Sisters and brothers, the point of this parable is that God’s love is for the tax collectors and the sinners, yes, but that is not all it is for. God’s love is also for the Pharisees and the scribes. Because Jesus didn’t just eat with tax collectors and sinners, Jesus also ate with Pharisees and scribes. That’s how the love of God works. God’s love is for when we totally screw it up, and we turn and repent. God’s love is for when we act totally right, and are still totally wrong. God’s love is for the broken and the angry, the hurt and the hurter, the seeker and the one who does not think they need to be sought.

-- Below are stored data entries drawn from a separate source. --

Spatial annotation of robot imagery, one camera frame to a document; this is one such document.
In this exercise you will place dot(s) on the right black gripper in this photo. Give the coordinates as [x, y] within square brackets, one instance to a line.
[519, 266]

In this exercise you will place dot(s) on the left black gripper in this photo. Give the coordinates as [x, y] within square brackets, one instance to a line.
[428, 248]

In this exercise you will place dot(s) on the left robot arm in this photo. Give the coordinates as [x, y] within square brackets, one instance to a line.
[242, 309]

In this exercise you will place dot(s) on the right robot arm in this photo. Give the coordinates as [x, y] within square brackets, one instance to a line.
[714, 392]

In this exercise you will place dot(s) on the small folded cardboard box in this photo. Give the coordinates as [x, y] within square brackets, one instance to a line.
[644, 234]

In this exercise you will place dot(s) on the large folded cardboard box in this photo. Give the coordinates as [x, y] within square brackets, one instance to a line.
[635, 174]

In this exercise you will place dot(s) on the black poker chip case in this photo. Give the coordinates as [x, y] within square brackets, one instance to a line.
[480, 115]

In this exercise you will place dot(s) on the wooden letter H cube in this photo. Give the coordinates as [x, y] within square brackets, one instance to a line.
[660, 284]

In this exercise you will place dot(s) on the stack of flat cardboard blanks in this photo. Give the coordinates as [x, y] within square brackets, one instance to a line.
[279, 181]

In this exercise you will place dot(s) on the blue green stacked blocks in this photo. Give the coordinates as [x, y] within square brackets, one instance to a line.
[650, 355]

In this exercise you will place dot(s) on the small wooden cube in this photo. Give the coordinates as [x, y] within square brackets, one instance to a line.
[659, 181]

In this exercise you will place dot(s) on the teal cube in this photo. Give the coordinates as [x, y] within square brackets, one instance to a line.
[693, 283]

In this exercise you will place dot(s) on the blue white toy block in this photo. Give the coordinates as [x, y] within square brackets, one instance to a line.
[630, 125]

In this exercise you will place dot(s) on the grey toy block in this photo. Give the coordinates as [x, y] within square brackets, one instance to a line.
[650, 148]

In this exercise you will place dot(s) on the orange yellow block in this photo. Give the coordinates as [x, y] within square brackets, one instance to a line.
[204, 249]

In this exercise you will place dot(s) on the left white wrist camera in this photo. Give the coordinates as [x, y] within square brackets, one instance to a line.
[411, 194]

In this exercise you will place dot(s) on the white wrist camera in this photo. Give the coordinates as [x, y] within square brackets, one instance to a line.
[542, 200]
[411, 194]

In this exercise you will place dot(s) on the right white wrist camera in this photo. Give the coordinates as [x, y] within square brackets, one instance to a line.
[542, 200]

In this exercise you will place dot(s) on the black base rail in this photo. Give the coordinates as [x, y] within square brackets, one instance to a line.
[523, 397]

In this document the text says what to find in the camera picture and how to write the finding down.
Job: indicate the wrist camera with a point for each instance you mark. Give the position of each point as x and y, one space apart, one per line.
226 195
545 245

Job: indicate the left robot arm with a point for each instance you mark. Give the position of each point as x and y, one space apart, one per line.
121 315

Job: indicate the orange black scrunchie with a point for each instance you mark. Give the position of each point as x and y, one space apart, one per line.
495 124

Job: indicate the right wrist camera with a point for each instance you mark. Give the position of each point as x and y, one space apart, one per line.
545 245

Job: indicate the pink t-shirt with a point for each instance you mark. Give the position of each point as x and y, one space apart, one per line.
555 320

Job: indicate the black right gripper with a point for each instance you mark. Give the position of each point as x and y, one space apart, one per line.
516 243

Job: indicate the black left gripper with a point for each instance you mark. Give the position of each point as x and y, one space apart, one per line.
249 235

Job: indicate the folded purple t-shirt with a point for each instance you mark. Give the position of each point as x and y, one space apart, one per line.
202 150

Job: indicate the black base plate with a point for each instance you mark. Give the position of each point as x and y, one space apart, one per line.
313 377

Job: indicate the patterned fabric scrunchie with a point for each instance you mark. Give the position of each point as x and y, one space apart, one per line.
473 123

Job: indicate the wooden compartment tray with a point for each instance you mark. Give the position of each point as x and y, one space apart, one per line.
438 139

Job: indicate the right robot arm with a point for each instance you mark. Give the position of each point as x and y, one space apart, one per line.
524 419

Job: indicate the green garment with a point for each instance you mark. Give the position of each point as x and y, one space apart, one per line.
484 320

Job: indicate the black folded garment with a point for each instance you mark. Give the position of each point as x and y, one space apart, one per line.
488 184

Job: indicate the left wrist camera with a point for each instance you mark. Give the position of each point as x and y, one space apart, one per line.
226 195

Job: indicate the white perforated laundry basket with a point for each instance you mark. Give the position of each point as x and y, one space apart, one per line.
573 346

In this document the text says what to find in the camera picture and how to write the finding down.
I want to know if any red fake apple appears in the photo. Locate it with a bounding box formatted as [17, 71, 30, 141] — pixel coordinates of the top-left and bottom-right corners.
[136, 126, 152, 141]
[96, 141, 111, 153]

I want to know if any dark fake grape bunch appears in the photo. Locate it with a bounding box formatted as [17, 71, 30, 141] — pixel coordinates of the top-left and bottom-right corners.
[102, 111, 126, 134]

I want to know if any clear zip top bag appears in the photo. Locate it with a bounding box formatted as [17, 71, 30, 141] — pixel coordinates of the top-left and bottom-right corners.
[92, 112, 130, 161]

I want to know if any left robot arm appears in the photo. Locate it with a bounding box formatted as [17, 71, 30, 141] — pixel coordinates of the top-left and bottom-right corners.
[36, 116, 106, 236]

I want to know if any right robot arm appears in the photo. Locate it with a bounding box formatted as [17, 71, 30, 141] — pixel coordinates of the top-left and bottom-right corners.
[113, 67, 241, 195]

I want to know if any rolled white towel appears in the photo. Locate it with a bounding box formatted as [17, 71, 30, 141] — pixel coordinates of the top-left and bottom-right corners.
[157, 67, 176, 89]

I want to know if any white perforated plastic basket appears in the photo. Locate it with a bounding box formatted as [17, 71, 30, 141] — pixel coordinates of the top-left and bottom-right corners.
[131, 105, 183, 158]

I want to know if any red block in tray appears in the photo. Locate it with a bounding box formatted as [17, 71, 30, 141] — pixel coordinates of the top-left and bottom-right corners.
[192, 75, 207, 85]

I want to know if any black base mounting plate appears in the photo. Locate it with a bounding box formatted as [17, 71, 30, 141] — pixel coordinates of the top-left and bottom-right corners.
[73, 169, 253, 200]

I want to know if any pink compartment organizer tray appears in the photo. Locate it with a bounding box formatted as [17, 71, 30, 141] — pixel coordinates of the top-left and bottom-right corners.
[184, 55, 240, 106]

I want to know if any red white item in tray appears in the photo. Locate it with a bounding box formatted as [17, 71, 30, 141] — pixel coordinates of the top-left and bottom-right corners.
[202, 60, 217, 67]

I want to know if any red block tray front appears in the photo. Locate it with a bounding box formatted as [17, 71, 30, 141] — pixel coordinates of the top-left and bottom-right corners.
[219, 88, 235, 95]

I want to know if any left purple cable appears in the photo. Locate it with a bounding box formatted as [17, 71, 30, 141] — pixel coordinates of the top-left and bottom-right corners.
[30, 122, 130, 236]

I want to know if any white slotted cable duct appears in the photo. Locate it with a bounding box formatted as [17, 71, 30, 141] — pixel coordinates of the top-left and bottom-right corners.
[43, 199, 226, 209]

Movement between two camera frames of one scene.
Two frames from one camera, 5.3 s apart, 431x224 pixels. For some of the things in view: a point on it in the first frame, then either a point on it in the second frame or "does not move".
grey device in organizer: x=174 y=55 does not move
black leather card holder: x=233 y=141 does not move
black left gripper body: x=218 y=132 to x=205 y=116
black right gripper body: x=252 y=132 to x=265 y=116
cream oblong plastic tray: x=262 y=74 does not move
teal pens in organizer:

There is literally nothing you can do to get God to stop coming after you and bringing you back in with forgiveness and repentance and love. The elder brother knows, he tried. But even as he sat outside in justified and self-righteous anger with no intention of ever turning around, even then the Father came and pursued him and brought him back into the family. Our God is a God who runs out to meet us, whether we have any intention of turning around or not. Thanks be to God. Amen.